In next section, we analyze Web links. Then we propose a method to find hearts using Web links' structure information. The method to find "the heart of the heart" is also shown. Next, we explain how to combine our method with full-text search engines and our implementation of the prototype system Namazu-Hige to test our theory. Last, we discuss and conclude this paper.

Analysis of Web links

Web page creators (who are also Web users) are constantly linking their pages to other pages. Link structures of pages are important clues to finding hearts.

Web links have many functions: to suggest routes for users, to show users detail, to help users with contents or indexes, to guide users to a word's definition, and so on. Web links differ in their strength to connect pages. Route suggesting links connect pages more strongly than word glossary links, for instance. Our one goal is to discover links' strengths and roles. We calculate connectivity among pages based on links' strengths and roles to find hearts.

Geometric properties of Web links

First, let's consider the geometric properties of Web links. We consider that n-distant strongly connected components are important. An n-distant strongly connected component is a group of pages. A page in this group can reach any other page in the group and come back to itself within a distance of n. In other words, that group of pages is linked within a length of n.


Figure 1: Page map of Japan Advanced Institute of Science and Technology (JAIST)

For example, Figure 1 shows the neighborhood pages map of research laboratories in the School of Information Science, Japan Advanced Institute of Science and Technology (JAIST). Strongly connected components are shown with a colored line. Groups lined in red are 2-distant strongly connected components, and groups lined in magenta are 3-distant. There are also more distant groups like the pink-lined group. We assume that links consisting of n-distant strongly connected components are strong links and that each page's connectivity is strong.

The number of links in pages is also a big factor to estimate link strength. In Figure 1, the group of Shinoda Laboratory pages and the group of School of Information Science pages are part of the same 2-distant strongly connected component. However, if users chose links at random, some users would go out of the group of School of Information Science pages easily because the pages have many outgoing links. But the Shinoda Laboratory pages have few outgoing links, so users will stay in the group. So the group of Shinoda Laboratory pages' connectivity is stronger than the connectivity of the School of Information Science pages.

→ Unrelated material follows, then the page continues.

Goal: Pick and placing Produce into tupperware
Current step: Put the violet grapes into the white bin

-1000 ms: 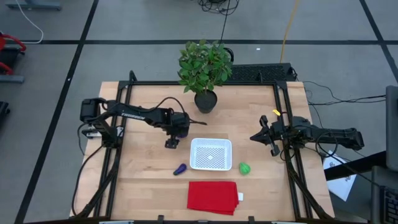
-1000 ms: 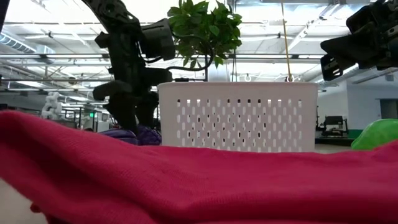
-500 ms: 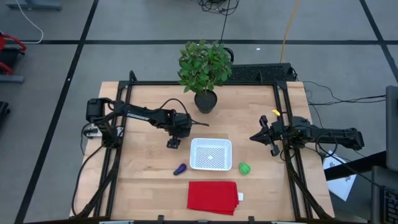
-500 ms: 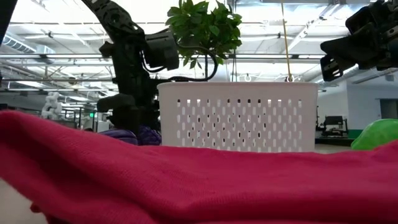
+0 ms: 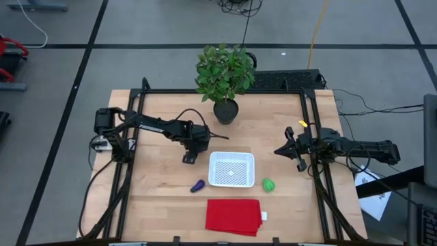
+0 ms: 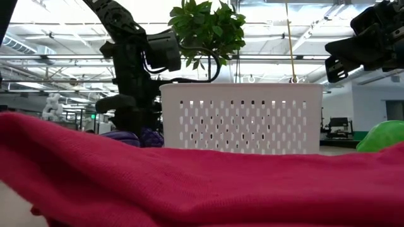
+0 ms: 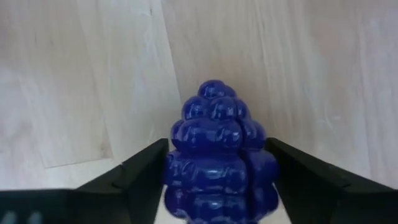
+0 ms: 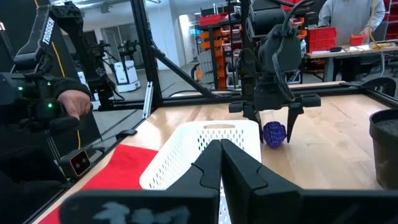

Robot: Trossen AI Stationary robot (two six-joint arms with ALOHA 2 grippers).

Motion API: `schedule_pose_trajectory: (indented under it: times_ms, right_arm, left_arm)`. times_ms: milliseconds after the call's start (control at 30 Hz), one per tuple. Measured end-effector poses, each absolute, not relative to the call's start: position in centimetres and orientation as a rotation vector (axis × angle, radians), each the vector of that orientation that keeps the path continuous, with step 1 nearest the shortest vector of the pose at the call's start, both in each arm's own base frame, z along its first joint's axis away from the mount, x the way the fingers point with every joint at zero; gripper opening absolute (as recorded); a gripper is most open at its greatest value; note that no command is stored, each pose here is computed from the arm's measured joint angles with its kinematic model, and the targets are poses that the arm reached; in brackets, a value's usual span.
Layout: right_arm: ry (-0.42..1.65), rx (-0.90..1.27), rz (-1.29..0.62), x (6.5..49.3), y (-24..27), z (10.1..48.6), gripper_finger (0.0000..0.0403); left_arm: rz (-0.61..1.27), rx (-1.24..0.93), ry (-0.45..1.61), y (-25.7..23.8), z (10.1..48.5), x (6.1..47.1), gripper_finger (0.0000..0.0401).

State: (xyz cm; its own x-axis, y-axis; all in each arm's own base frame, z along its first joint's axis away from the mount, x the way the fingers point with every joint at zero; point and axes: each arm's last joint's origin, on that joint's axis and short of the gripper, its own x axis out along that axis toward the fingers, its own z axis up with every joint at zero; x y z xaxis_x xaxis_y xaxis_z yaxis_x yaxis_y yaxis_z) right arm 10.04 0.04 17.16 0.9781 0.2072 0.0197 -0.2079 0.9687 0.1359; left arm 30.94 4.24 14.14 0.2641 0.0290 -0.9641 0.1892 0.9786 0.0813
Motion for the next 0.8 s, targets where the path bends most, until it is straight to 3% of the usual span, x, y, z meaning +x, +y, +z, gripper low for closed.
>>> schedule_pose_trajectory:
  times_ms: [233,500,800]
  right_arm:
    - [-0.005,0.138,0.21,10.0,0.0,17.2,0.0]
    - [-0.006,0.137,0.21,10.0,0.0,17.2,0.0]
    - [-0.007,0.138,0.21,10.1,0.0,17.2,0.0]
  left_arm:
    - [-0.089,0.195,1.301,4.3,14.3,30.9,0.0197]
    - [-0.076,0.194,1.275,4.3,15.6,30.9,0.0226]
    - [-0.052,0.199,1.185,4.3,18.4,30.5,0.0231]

To discover pages' roles, we use the direction and strength of links in each page. If one page has more outgoing links than another page, the first page is more general or abstract. If one page has more incoming links than another page, the first page is more particular or more concrete. Some strongly connected component pages have both characteristics. In Figure 1, because the School of Information Science page is the index page, it has many outgoing links to each laboratory, publications, and so forth. But the Shinoda Laboratory page has both characteristics: It is a particular page of JAIST and a general page for other pages of the Shinoda Laboratory.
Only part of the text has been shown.